Aucune méthode ne permet de guérir instantanément un tendon. En revanche, plusieurs mesures favorisent une bonne récupération. La meilleure façon d'éviter une récidive est de supprimer la cause de l'apparition d'une tendinite. Cela passe par une reprise progressive de l'activité, un renforcement musculaire adapté sur long terme, une bonne récupération et la correction définitive des gestes responsables.

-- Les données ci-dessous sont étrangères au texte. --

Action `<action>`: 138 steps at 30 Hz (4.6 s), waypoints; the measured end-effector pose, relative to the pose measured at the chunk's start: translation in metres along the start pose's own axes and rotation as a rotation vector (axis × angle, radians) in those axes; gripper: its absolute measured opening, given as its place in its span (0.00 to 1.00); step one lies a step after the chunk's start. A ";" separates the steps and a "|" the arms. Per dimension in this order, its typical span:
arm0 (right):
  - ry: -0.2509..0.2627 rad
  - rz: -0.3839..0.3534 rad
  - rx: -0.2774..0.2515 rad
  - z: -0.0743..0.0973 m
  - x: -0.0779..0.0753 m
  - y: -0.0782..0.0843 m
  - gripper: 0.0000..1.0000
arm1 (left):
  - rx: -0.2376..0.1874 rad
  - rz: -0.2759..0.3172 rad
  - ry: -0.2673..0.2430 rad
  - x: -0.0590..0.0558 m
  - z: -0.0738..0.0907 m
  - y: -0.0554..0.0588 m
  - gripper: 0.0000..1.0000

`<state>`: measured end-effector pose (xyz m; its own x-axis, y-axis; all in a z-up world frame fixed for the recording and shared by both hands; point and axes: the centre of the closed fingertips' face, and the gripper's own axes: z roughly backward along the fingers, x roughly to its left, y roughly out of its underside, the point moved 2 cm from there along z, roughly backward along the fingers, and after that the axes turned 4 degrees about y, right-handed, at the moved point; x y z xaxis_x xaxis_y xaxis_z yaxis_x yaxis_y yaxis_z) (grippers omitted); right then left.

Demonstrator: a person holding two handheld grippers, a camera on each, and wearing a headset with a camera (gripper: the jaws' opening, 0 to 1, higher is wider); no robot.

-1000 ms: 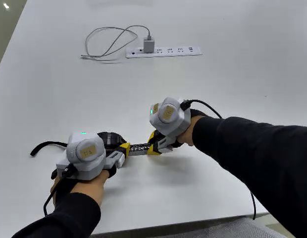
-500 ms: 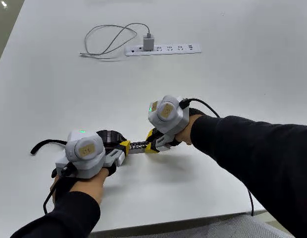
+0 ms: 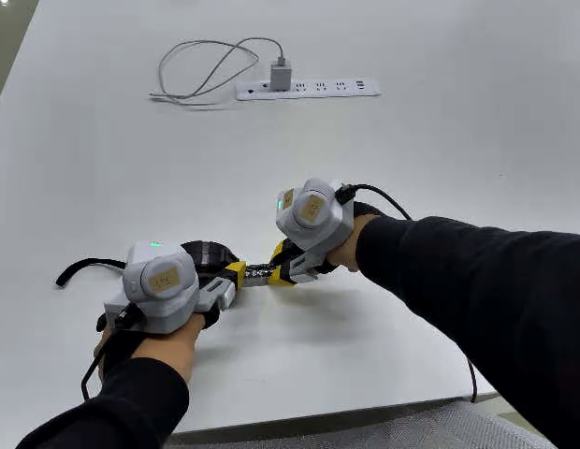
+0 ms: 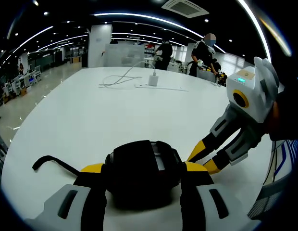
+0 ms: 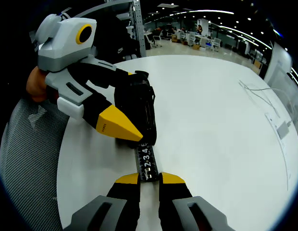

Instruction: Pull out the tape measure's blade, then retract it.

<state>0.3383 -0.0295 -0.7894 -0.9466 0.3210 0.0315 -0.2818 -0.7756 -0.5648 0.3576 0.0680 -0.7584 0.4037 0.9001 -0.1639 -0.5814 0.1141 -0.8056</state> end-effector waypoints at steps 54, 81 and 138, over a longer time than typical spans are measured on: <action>-0.003 -0.015 -0.034 -0.016 0.005 -0.022 0.10 | 0.010 0.025 0.009 0.001 0.001 0.000 0.58; -0.021 0.004 -0.046 -0.022 0.005 -0.030 0.10 | 0.008 0.028 0.008 0.002 0.000 0.000 0.58; 0.113 -0.084 -0.163 0.064 0.006 -0.011 0.29 | -0.011 -0.089 0.214 0.009 0.045 -0.034 0.99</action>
<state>0.3257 -0.0536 -0.7297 -0.8947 0.4467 -0.0037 -0.3210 -0.6485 -0.6902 0.3496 0.0911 -0.7067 0.5938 0.7772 -0.2081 -0.5300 0.1832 -0.8280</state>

Dans les rares situations où les traitements conservateurs échouent après plusieurs mois, une intervention chirurgicale peut être discutée.
L'intervention chirurgicale est réservée au cas où la tendinopathie devient chronique et que la rééducation ne suffit plus, explique le Docteur William Mamane : "une intervention chirurgicale peut alors être envisagée. On peut notamment réaliser un peignage du tendon afin de stimuler sa cicatrisation ou corriger certains facteurs mécaniques favorisants, par exemple lorsqu'une structure osseuse irrite le tendon".
Dans ces situations, la chirurgie peut donc favoriser une meilleure cicatrisation en agissant directement sur le tendon ou sur la cause mécanique qui entretient la lésion. Elle peut ainsi permettre une amélioration durable lorsque les autres traitements ne suffisent plus. Pour autant, elle ne constitue pas une solution permettant systématiquement de guérir plus vite : "une période de cicatrisation et de rééducation reste nécessaire après l'intervention. Elle ne supprime pas non plus totalement le risque de récidive, notamment si les facteurs ayant favorisé la tendinopathie persistent", souligne l'expert.
Une guérison complète ne signifie pas seulement la disparition de la douleur. "Le tendon est considéré comme guéri lorsqu'il retrouve une fonction normale, sans douleur lors des gestes du quotidien ou de la reprise du sport, et que les exercices de renforcement sont réalisés sans gêne", d'après le chirurgien orthopédiste.
L'arrêt de travail dépend du métier exercé. Quelques jours peuvent suffire pour un travail de bureau, tandis que plusieurs semaines sont parfois nécessaires lorsque l'activité sollicite fortement le tendon. Certaines tendinites liées aux mouvements répétitifs peuvent relever d'une maladie professionnelle.